Gold bulls lured back for first time in two months
New York (Oct 20) Speculators added bullish gold bets for the first time in nine weeks as concern that global economic growth is slowing whipsawed equity markets.
The gain in the net-long position in New York gold futures and options snapped the longest run of reductions since 2010. Prices rose for a second week as global equities retreated to an eight-month low.
More than $3.2 trillion was wiped from the value of world shares this month as the International Monetary Fund cut its outlook for global growth in 2015. Federal Reserve policy makers identified slowing foreign economies as a risk to the U.S., spurring the fastest purchases of gold held through exchange- traded products since July.
“In the last couple of weeks, it has become a lot clearer that when money is flowing out of all asset classes, it does not seem to be flowing out of the gold market,” Eric Zoldan, a New York-based certified investment management analyst with JHS Capital Advisors, which oversees about $4 billion, said Oct. 16. “As the news flow continues to come out that the global economy and demand for things is deteriorating, it leads investors back to the asset class of gold.”
Futures increased 1.4 percent to $1,239 an ounce on the Comex in New York last week, after a 2.4 percent gain in the prior week that was the biggest since June. The Bloomberg Commodity Index of 22 raw materials fell 0.6 percent last week. The MSCI All-Country World Index of equities slipped 0.9 percent and reached the lowest since February on Oct. 16. The Bloomberg Dollar Spot Index dropped 0.6 percent.
The net-long position in gold jumped 39 percent to 51,994 futures and options contracts in the week ended Oct. 14, according to U.S. Commodity Futures Trading Commission data published three days later. That was the biggest gain since June 24. Short holdings betting on a decline shrank 1.7 percent.
About $2.1 billion was added to the value of global gold ETPs in the two weeks ended Oct. 17. Germany cut its growth outlook through 2015 and investor confidence dropped to the weakest in two years, separate reports showed Oct. 14.
Signs of slowing expansion have increased speculation that global central bankers will increase stimulus measures and the Fed will delay raising interest rates. The European Central Bank will start within days to purchase assets, Benoit Coeure, an executive board member, said Oct. 17. A day earlier, St. Louis Fed Bank President James Bullard said policy makers should consider delaying the end of its bond-purchase program.
Gold surged 70 percent from December 2008 to June 2011 as global central banks increased money supplies on an unprecedented scale, spurring inflation concerns.
Prices dropped 8.4 percent last quarter as investors bet an accelerating U.S. economy would prompt the Fed to raise borrowing costs. Confidence among American consumers rose this month to the highest in seven years, a private report showed Oct. 17. Rising rates reduce gold’s allure because the metal generally only offers investors returns through price gains, while a stronger dollar typically cuts demand for a store of value.

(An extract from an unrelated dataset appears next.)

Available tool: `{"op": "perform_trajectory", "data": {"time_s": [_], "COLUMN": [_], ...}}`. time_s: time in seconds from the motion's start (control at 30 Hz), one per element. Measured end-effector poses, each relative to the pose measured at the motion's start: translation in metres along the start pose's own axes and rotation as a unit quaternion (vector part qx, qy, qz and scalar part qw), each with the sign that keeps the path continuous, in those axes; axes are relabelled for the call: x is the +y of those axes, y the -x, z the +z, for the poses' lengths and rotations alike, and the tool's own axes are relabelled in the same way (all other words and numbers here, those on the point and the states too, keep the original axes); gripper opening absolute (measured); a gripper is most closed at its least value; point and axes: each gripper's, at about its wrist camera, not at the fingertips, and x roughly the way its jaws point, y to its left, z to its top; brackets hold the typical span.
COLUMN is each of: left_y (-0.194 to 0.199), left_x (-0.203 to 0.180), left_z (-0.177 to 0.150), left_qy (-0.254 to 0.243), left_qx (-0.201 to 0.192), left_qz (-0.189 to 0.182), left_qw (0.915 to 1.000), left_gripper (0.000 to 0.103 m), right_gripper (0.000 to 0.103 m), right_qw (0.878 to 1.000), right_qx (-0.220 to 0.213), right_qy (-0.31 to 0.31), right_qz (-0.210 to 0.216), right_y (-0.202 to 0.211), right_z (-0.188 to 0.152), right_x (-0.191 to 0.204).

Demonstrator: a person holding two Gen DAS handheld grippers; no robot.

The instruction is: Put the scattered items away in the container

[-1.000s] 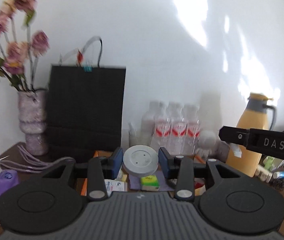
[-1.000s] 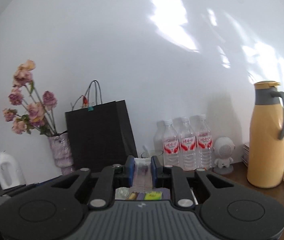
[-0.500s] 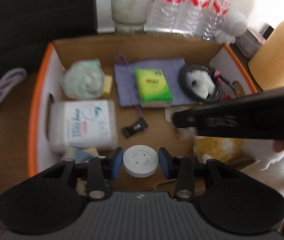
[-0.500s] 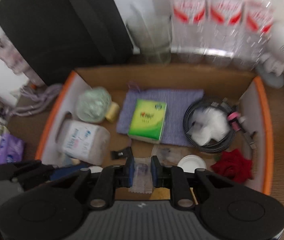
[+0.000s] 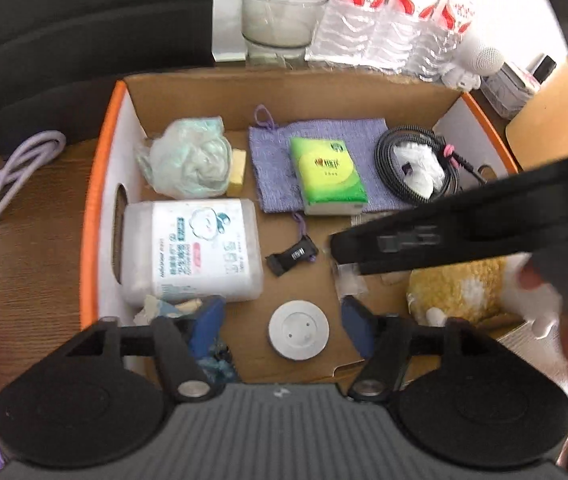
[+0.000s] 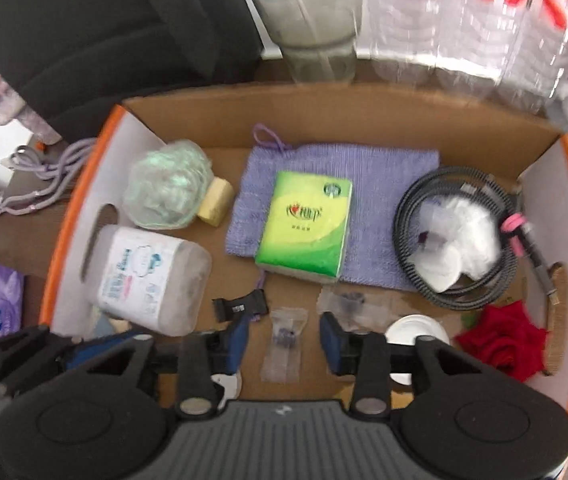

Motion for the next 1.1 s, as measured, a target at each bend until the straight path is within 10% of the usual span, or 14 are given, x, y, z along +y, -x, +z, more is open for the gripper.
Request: {"op": "perform_trajectory", "data": {"time_s": [0.2, 0.5, 0.73, 0.93, 1.1], "left_y": [0.017, 0.055, 0.102, 0.114, 0.11], "left_x": [-0.006, -0.016, -0.023, -0.025, -0.022], "left_z": [0.004, -0.001, -0.026, -0.058, -0.062], "left_qy": [0.024, 0.039, 0.032, 0.02, 0.031], "left_qx": [-0.021, -0.052, -0.212, -0.32, -0.327], "left_qz": [0.043, 0.082, 0.138, 0.117, 0.104], "left_qw": [0.9986, 0.9945, 0.9669, 0.9402, 0.9386], "left_gripper": [0.102, 0.103, 0.103, 0.103, 0.103], "right_gripper": [0.067, 0.076, 0.089, 0.094, 0.094], "right_qw": [0.997, 0.996, 0.992, 0.942, 0.933], "right_qx": [-0.037, -0.051, -0.115, -0.333, -0.353], "right_qy": [-0.006, -0.025, -0.033, 0.031, 0.039], "right_qz": [-0.066, -0.068, -0.045, -0.042, -0.051], "right_y": [0.056, 0.088, 0.102, 0.123, 0.116], "right_z": [-0.016, -0.043, -0.066, -0.118, -0.122], "right_x": [-0.022, -0.044, -0.027, -0.014, -0.013]}}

Investors pulled $1.1 billion from exchange-traded funds that track precious metals since the start of the year, while holdings in energy and industrial-metals funds have gained, data compiled by Bloomberg show. Bank of America Merrill Lynch last week lowered its 2015 outlook for bullion by 11 percent to $1,225. In 2013, gold fell 28 percent as some investors lost faith in the metal as a store of value.
“For gold, I think this is a short-term shift in market sentiment rather than a change in underlying fundamentals,” Rob Haworth, a senior investment strategist in Seattle at U.S. Bank Wealth Management which oversees about $120 billion, said Oct. 15. “Fundamentals in the U.S. remain good. Fundamentals in Europe are not great, but they are not horrible either. The economic story is not falling apart.”
Net-bullish holdings across 18 U.S.-traded commodities rose 12 percent to 488,295 contracts as of Oct. 14, the CFTC data show.
Speculators got less bearish on copper, taking their net- short position to 11,375 contracts from 21,249 a week earlier. Work began on more U.S. homes in September, the Commerce Department said Oct. 17. The Copper Development Association estimates that the average single-family home uses 439 pounds (199 kilograms) of the metal, needed for wires and plumbing.